Katherine Austen's widowhood would last the rest of her life. She was, at least once, tempted by remarriage, but rejected the prospect, citing her regard for her late husband and her fears for the financial interests of her children. Her one known suitor was the Scottish doctor Alexander Callendar.

She lived in Hoxton until she died. The date of her death is unknown but her will was proved in 1683.

==Writings==
The richest source of information about Austen is her miscellany, Book M (BL, Add. MS 4454), a manuscript of 114 folios, written over six or seven years during her period of mourning — her "Most saddest Yeares" (60r) — which includes material on financial and legal matters, interpretations of dreams (her own and others'), historical commentary, and over thirty occasional and religious lyrics on topics such as child loss, Austen's legacy to her children, a Valentine's Day gift, her prophetic interests, and the family home, Highbury. It also contains spiritual meditations, including a short essay on Hildegard of Bingen, notes on sermons, and correspondence. She wrote the miscellany primarily between 1664 and 1666 and made changes to it until 1682. Book M demonstrates her familiarity with the poetry of Richard Corbett and the sermons and possibly the poetry of John Donne.

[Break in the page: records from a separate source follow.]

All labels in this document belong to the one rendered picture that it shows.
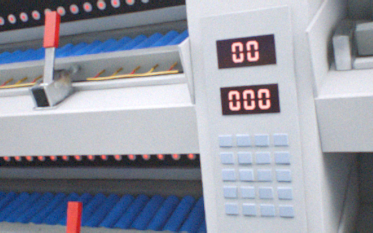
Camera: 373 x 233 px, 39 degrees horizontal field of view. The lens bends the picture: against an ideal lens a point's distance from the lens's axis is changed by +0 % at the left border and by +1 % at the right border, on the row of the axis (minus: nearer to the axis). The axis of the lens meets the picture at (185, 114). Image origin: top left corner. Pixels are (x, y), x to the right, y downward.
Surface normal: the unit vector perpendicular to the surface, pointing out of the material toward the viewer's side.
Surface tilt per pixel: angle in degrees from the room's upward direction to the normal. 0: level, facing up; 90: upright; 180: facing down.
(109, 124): 109
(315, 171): 90
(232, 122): 90
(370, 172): 90
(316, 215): 90
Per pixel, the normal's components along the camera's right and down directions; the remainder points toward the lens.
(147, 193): -0.37, 0.44
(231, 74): -0.42, 0.12

One of her best known poems from the book is the estate poem "On the Situation of Highbury", probably written in September 1665 when she was finally positioned to legally take possession of the contested property. This short poem has generated considerable critical interest. Here is the full text:

So fairely Mounted in a fertile Soile
Affordes the dweller plesure, without Toile
Th'adjacent prospects gives so sweet a sight
That Nature did resolve to frame delight
On this faire Hill, and with a bountious load
Produce rich Burthens, makeing the aboad
As full of Joy, as where fat Vallies smile
And greater far, here Sickenes doth exhile
'Tis an Unhappy fate to paint that place
By my Unpollishet Lines, with so bad a grace
Amidst its beauty, if a streame did rise
To clear my mudy braine and Misty Eyes
And find a Hellicon t'enlarge my muse
Then I noe better place then this wud choose
In such a Laver and on this bright Hill
I Wish parnassus to adorne my quill (fol. 104r).